Recent statistics from the AFP (Association for Financial Professionals) indicates that vendor fraud, on the whole, is down in the United States in recent years, but that notwithstanding, nearly 61% of US based businesses have either been victims of vendor fraud or had vendor fraud attempted upon them. Other data from the AFP suggests that nearly $60 Billion dollars a year goes down the corporate tubes by way of payment and vendor fraud schemes. With that said, its obvious that any responsible Chief Financial Officers, Controllers, Treasurers, and Accounting Officers are interested in deploying solutions that help identify and isolate fraud instances to safeguard their organizations. The fact is that many tools that are being leveraged among other pursuits like Accounts Payable automation or P2P initiatives include some level of duplicate payment detection and other precautions.
Payment Fraud Comes In A Variety of Shapes And Sizes
There are several ways that fraudsters perpetrate their crimes upon unsuspecting organizations.
Occupational - In the most egregious way, this is typically done when an internal member of the organization betrays his/her organization and commits some form of payment related scheme. In a recent high profile business, case, the former chief merchandising officer at Aeropostale was recently convicted of just such a crime, directing as much as $300 Million dollars of spend to a company that was owned by a friend. In the process, he padded his wallet with an additional $25 million dollars by way of forcing Aeropostale to overpay for materials costs and not allowing fair competition for materials sourcing.
High-technology In more brazen corporate hacking scenarios, fraudsters attempt to perpetrate fraud against organizations by direct hacks or malware attacks. Either way, cybersecurity has become a paramount issue in the highly network and digital economy we have today, ensuring that critical payment related information does not get falsified or exposed.
Invoice Fraud And much more central to this particular post, invoice fraud can occur intentionally when a false vendor submits an invoice for payment. Duplicate payments, perhaps originated by redundant invoice submission, and in most cases, accidentally, are also a cause for wasted spend, though these are typically unintentional.
How do Accounts Payable automation technologies help curb these?

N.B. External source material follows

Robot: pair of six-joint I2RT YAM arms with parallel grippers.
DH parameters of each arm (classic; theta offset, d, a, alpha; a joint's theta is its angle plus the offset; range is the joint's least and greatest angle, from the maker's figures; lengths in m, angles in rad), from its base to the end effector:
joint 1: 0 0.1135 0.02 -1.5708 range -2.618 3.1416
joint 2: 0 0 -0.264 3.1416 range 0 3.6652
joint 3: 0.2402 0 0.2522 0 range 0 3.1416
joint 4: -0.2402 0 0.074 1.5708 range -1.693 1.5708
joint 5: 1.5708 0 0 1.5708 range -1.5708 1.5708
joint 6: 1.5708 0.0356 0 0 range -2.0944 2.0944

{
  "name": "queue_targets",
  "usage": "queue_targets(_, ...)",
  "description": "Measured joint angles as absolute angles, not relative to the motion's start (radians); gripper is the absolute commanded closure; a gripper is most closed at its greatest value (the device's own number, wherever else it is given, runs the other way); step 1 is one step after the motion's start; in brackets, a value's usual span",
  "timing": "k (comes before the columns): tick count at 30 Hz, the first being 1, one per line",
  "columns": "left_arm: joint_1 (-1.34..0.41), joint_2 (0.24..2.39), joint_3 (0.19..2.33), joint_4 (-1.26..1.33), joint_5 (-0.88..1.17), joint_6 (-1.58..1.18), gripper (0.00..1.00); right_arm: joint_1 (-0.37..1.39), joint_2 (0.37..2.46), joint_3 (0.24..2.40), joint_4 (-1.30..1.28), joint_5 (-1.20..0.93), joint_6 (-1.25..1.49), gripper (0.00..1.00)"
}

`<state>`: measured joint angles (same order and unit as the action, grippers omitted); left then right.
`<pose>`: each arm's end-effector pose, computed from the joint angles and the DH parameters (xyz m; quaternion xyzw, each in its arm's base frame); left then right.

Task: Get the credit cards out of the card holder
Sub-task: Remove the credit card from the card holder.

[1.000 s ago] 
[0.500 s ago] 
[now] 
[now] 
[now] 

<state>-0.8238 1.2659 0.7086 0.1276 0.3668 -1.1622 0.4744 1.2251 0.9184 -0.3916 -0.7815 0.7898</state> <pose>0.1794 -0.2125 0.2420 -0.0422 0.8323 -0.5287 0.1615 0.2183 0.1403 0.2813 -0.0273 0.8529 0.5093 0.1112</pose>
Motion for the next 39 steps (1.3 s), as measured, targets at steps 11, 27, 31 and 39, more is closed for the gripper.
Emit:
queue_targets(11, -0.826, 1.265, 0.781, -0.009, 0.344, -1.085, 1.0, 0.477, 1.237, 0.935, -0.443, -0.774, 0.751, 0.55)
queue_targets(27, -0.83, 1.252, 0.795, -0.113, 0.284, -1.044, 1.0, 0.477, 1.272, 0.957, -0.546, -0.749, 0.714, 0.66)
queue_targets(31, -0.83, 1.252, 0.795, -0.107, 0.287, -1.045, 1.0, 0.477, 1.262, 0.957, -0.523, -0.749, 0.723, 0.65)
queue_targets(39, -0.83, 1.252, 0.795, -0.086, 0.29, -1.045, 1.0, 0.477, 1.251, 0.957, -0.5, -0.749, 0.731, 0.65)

There are a few primary ways that Accounts Payable automation solutions can help protect you from exposure to payment fraud schemes and they are:
1. Reduction of Errant Payments When converting invoices into raw data, especially using an OCR process, one of the fundamental underpinnings is that the field data native to the invoice becomes malleable. This data is indexed into the varying fields necessary to drive the invoice transaction forward, and as such, can be used or cross referenced using triggers to identify potential payment threats. For example, one of the first areas that will be referenced when using an Accounts Payable automation solution is a reverse lookup to Vendor Master file info. Weeding out fake or new vendors is key, and alerting the appropriate staff to changes in Vendor data on an invoice can also indicate legitimate changes or potentially fraudulent ones, especially involving Remit To addresses.
2. Reduction of Duplicate Payments By leveraging invoice data utilizing multiple data fields as triggers you can have your Accounts Payable automation solution quickly cross reference invoice numbers by vendor, within date ranges, and amounts. Using these three lookups as well as PO data, you can often catch duplicate payments before they are made and dollars are squandered.
3. Identifying Invoices Within 1-5% of An Approvers Max Threshold If invoice fraud is occurring, it generally involves someone on the inside of the organization and an outside collaborator. That said, in these situations most of the perpetrators know the extent to which they can fleece a company out of money without setting alarm bells of and as such, will run up their false invoices to within a high percentage of the approval threshold that the internal fraudster can authorize. By running the invoices in an Approval workflow against a business intelligence and dashboarding/reporting exercise, you can identify who has a disproportionately high number of invoices flowing out to particular vendors, and investigate internally.
The key take-away is that Accounts Payable automation technology is by no means a cure all for vendor payment fraud issues, but can be used as a tool to mitigate many instances of fraud and serve to provide better controls adherence and visibility to key Financial Managers and Officers for organizations, thereby making them safer than they were in the past.